_TASK GOAL_. Which lines run from the one containing "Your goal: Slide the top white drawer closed" to the end of the records? Write them out exactly, both ends included, and nothing else.

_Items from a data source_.
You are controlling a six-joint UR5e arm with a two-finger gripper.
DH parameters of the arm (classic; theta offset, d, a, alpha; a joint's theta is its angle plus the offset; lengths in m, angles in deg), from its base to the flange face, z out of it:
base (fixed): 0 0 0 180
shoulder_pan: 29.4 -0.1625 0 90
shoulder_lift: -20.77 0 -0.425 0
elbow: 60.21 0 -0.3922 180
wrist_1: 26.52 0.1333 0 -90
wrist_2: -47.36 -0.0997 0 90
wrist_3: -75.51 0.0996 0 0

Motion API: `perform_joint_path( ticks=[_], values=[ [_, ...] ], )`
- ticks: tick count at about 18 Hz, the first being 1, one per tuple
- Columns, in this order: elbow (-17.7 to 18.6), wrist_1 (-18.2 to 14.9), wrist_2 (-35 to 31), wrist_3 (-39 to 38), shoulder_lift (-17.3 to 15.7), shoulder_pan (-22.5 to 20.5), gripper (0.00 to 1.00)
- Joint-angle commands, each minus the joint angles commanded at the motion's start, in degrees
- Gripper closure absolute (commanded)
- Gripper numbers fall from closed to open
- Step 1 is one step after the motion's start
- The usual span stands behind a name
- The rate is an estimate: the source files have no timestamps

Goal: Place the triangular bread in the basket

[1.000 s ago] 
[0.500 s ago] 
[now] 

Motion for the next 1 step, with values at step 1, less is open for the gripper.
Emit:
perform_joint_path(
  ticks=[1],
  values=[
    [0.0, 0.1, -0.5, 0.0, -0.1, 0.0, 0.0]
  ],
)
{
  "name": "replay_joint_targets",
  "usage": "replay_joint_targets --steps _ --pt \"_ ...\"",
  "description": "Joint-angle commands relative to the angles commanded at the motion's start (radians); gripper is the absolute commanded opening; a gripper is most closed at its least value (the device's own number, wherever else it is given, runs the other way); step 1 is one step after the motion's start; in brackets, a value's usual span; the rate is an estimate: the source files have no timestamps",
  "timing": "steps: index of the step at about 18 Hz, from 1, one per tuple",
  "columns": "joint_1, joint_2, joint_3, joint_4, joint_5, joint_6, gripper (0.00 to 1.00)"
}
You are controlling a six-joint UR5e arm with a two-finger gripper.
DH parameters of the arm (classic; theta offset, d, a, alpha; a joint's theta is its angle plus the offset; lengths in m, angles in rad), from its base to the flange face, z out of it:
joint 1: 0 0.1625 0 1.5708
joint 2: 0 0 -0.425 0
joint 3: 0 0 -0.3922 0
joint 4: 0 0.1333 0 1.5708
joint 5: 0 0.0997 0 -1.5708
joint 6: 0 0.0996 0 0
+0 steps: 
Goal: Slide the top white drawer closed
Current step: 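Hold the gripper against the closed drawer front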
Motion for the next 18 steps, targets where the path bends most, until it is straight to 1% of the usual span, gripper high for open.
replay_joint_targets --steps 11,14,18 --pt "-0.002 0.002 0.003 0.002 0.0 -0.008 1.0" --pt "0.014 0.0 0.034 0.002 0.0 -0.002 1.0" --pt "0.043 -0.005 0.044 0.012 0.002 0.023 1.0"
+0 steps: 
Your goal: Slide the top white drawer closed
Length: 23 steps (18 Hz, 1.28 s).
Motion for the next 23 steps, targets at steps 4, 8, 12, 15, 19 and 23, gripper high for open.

_WRITTEN SOLUTION_.
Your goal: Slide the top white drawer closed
Length: 23 steps (18 Hz, 1.28 s).
Motion for the next 23 steps, targets at steps 4, 8, 12, 15, 19 and 23, gripper high for open.

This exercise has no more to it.